= Otto Ullrich =

German pediatrician

Otto Ullrich (1894-1957) was a German pediatrician who identified and named Ullrich syndrome.

== Biography ==

After Otto Ullrich studied medicine at the Ludwig-Maximilians-Universität München, he served as an assistant physician in the medical corps during World War I. Following the war, he worked at the Ludwig-Maximilians-Universität München; with the chairman of pediatrics, professor Meinhard von Pfaundler (1872-1947). Ullrich was influenced by Pfaundler in his interest in medical genetics.

In 1922, Ullrich served as director of the policlinic and in 1929 achieved faculty status. In 1934, he moved to Berlin as director of the National Centre to Combat Infant Mortality, a post for which knowledge of human genetics was a prerequisite. Ullrich, however, did not enjoy working under the political atmosphere in Berlin, and after six months, he shifted to Essen, as director of the Municipal Children's Hospital. In 1939, Ullrich was called to the chair of paediatrics at Rostock and in 1943 he took up the position in Bonn, where he remained until his death in 1957.

Ullrich's achievements were honoured for excellence in medical genetics in 1991 by the establishment of the Otto Ullrich medal. The creation of this award was announced in the American Journal of Medical Genetics, in an edition which contained an editorial and several articles pertaining to Ullrich and his scientific achievements.
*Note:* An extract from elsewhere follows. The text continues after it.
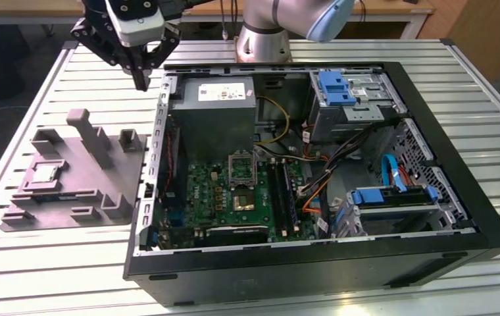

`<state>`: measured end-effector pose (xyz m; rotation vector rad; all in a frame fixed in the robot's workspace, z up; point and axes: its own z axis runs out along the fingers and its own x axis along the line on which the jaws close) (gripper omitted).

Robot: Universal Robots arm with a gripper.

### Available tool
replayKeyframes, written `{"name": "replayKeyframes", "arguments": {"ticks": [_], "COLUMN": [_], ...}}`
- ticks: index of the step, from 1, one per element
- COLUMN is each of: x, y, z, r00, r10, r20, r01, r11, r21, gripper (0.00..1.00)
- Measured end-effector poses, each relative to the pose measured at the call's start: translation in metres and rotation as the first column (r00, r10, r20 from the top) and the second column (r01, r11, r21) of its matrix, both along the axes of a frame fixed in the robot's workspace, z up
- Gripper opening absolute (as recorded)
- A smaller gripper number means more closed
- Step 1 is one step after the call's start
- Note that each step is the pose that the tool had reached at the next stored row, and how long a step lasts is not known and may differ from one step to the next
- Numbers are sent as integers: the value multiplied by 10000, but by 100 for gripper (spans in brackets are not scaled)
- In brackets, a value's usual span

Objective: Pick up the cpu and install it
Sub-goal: 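Reach for the cpu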

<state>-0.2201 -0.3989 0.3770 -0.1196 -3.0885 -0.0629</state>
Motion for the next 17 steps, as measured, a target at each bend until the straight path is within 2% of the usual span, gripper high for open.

Hans-Rudolf Wiedemann, professor emeritus of Kiel University and Ullrich's former chief resident, rendered this account of his mentor's professional and personal attributes:

As physician, Ullrich was very broad based. At the bedside he was patient and was quickly to win the trust of the child. He examined very calmly and was an excellent observer with a capacity to take in the essentials of the case at a glance. The laboratory data were reviewed routinely but were never overemphasised, quite in the highly critical and analytical Munich spirit. His special ability to retain and to recall previous cases allowed Ullrich to make correct diagnoses with surprising ease. His rounds were as punctual as clockwork and very thorough, offering a wealth of information and experienced counsel, enriched by his critical perspective and pronounced distaste against hastiness, especially in therapy. This was not only a result of his Munich background but also reflected his personal inclination.

As a human being Otto Ullrich had a gracious and noble personality, with a compelling glance and a care for moderation and compromise. Apart from professional contacts, Ullrich could be reserved with younger co-workers; however, when he was able to open himself to others he always engendered much joy."